Last month, Zambia became the sixth government to default on its bonds this year—following Argentina, Belize, Ecuador, Lebanon and Suriname. Others are likely to follow suit as the public and private costs of the pandemic continue to mount.
Rating agencies say 38 governments are at risk of default, twice the number at risk during the 2008-09 global financial crash. Eight developing countries are spending 30 percent of their government revenues on debt interest payments.
The debt distress of poorer nations is prompting attention and rising concern.
“Much of the conventional wisdom about how governments should manage the COVID-19 economic fallout is perfectly appropriate for advanced economies, but dangerous elsewhere,” according to Michael Spence, a Nobel laureate in economics, and Danny Leipziger, a professor at George Washington University’s School of Business.
“Even if developing and emerging economies could simply borrow and spend more to weather the storm, doing so could jeopardize their long-term economic prospects,” they wrote for Project Syndicate, which publishes commentary and analysis. Too much debt will drown the poorer countries, constraining their economic growth.
Spence and Leipziger are among leading economists pushing for a radical and innovative change to debt relief for poorer and developing countries. The G20 group of the world’s largest economies has been listening. As well as launching an initiative allowing 46 of the world’s poorest countries to delay about $5 billion indebt repayments this year, the group has been devising a new “common framework” which aims at ensuring there’s a more joined up approach by creditor nations and private lenders on debt restructuring.
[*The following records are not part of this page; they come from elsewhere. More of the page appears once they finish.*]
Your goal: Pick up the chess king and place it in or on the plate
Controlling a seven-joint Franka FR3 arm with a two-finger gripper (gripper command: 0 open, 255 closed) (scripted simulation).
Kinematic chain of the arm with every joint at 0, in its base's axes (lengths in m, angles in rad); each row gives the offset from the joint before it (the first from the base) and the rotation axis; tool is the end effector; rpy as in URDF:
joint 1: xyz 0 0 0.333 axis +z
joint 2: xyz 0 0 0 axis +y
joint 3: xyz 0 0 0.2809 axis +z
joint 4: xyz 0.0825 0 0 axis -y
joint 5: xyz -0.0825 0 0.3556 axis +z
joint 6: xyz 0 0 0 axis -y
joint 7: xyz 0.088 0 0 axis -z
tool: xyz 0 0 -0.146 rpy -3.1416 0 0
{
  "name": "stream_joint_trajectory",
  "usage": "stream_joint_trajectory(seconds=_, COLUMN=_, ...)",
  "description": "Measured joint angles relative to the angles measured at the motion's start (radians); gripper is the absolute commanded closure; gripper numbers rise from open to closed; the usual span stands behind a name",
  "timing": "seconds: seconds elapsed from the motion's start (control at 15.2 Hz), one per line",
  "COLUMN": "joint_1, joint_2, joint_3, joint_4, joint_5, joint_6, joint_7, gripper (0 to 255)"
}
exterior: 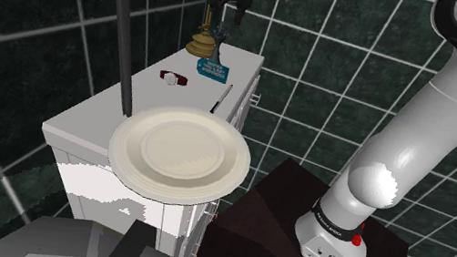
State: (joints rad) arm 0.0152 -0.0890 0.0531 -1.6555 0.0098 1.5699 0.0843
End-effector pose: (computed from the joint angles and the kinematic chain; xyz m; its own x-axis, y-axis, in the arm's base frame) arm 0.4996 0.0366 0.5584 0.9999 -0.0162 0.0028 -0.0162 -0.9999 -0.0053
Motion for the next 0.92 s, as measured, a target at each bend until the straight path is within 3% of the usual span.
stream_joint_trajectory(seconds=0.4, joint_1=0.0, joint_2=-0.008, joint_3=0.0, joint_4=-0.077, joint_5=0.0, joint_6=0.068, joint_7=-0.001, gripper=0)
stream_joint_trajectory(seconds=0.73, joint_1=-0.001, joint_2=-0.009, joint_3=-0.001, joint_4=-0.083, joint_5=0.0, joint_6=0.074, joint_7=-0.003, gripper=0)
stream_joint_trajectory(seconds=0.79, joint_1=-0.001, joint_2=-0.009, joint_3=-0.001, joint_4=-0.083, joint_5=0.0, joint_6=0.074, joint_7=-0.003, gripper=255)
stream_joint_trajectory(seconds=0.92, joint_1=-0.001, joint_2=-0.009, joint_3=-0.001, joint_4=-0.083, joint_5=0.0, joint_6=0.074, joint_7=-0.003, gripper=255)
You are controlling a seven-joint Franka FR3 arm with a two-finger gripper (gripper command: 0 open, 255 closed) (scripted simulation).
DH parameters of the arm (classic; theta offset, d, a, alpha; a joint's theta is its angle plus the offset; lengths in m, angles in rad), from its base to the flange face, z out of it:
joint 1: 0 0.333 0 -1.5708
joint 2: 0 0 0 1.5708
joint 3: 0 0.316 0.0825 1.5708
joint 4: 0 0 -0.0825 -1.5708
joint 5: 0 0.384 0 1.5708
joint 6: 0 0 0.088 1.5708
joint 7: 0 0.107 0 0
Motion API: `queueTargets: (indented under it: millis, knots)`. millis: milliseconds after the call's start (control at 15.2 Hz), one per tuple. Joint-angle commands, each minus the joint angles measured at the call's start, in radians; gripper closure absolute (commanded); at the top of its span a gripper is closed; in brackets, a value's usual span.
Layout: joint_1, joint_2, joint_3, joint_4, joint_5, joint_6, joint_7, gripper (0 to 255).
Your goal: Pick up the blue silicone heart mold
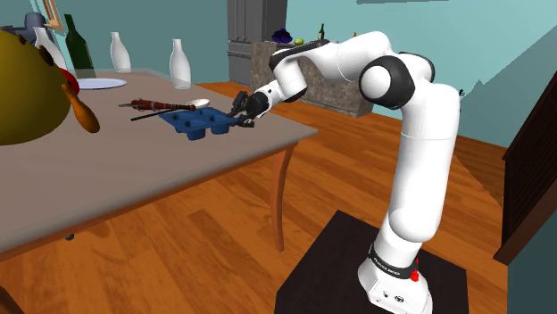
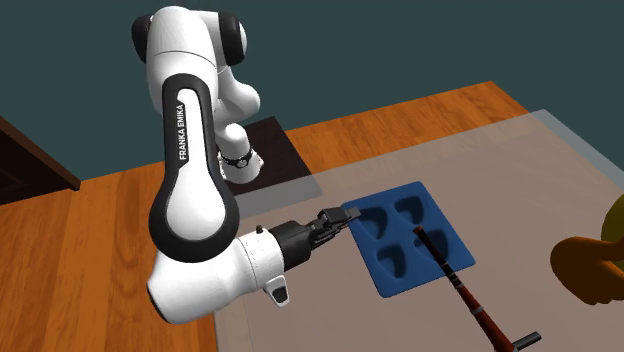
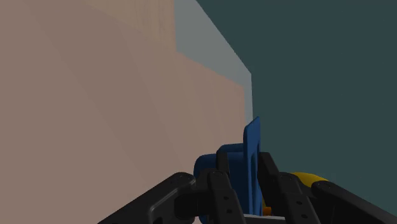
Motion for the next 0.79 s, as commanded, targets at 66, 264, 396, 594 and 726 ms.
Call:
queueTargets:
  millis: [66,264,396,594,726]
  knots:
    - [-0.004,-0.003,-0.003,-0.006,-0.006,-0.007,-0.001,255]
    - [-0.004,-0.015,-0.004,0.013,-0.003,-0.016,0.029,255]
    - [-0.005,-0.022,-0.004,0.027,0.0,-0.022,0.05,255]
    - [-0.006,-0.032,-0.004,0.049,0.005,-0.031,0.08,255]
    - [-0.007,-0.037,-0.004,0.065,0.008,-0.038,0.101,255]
But many development economists say this is not enough. There has to be stronger action, they say, to block private lenders and bond holders from going to courts to demand full payments when creditor nations have agreed to a debt restructuring. They also want more innovative approaches, with debt interest tied to the economic growth performance of indebted countries or to commodity prices.
Other ideas include allowing debtor nations to ask creditor governments to lengthen the maturity on loans as well as deferring interest payments in return for extra interest when the loan or bond eventually concludes.